TASK DIRECTIONS
The data below is to be copied exactly, line by line.

DATA below:

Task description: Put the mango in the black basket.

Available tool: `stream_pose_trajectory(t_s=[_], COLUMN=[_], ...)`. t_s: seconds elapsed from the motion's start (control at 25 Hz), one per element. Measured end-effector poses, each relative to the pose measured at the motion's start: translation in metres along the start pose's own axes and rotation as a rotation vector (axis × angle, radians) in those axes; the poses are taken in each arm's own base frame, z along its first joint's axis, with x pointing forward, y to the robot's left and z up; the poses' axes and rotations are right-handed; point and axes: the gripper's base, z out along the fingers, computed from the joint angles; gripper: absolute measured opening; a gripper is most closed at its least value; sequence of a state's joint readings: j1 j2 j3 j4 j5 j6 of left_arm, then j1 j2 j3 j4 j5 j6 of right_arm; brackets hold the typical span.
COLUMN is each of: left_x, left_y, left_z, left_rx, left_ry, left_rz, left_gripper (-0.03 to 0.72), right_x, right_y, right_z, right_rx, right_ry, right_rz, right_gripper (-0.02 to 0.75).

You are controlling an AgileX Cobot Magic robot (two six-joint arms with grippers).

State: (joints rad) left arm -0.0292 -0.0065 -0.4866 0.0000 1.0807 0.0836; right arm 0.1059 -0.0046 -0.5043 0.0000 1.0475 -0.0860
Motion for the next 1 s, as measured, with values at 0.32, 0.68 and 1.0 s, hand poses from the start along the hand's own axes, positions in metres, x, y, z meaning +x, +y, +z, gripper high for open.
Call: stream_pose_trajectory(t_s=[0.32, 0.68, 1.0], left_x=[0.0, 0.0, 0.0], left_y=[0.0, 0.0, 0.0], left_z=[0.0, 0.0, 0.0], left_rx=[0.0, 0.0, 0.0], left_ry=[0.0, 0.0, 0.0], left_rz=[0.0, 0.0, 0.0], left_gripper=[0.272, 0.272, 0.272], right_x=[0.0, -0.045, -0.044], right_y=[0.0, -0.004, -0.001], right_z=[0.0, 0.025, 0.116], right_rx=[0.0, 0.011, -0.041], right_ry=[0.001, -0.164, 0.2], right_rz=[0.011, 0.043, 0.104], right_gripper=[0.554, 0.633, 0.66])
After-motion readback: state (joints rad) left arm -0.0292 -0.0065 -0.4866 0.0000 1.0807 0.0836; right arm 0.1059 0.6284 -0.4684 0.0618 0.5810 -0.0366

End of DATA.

EXERCISE RESPONSE
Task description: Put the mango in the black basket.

Available tool: `stream_pose_trajectory(t_s=[_], COLUMN=[_], ...)`. t_s: seconds elapsed from the motion's start (control at 25 Hz), one per element. Measured end-effector poses, each relative to the pose measured at the motion's start: translation in metres along the start pose's own axes and rotation as a rotation vector (axis × angle, radians) in those axes; the poses are taken in each arm's own base frame, z along its first joint's axis, with x pointing forward, y to the robot's left and z up; the poses' axes and rotations are right-handed; point and axes: the gripper's base, z out along the fingers, computed from the joint angles; gripper: absolute measured opening; a gripper is most closed at its least value; sequence of a state's joint readings: j1 j2 j3 j4 j5 j6 of left_arm, then j1 j2 j3 j4 j5 j6 of right_arm; brackets hold the typical span.
COLUMN is each of: left_x, left_y, left_z, left_rx, left_ry, left_rz, left_gripper (-0.03 to 0.72), right_x, right_y, right_z, right_rx, right_ry, right_rz, right_gripper (-0.02 to 0.75).

You are controlling an AgileX Cobot Magic robot (two six-joint arms with grippers).

State: (joints rad) left arm -0.0292 -0.0065 -0.4866 0.0000 1.0807 0.0836; right arm 0.1059 -0.0046 -0.5043 0.0000 1.0475 -0.0860
Motion for the next 1 s, as measured, with values at 0.32, 0.68 and 1.0 s, hand poses from the start along the hand's own axes, positions in metres, x, y, z meaning +x, +y, +z, gripper high for open.
Call: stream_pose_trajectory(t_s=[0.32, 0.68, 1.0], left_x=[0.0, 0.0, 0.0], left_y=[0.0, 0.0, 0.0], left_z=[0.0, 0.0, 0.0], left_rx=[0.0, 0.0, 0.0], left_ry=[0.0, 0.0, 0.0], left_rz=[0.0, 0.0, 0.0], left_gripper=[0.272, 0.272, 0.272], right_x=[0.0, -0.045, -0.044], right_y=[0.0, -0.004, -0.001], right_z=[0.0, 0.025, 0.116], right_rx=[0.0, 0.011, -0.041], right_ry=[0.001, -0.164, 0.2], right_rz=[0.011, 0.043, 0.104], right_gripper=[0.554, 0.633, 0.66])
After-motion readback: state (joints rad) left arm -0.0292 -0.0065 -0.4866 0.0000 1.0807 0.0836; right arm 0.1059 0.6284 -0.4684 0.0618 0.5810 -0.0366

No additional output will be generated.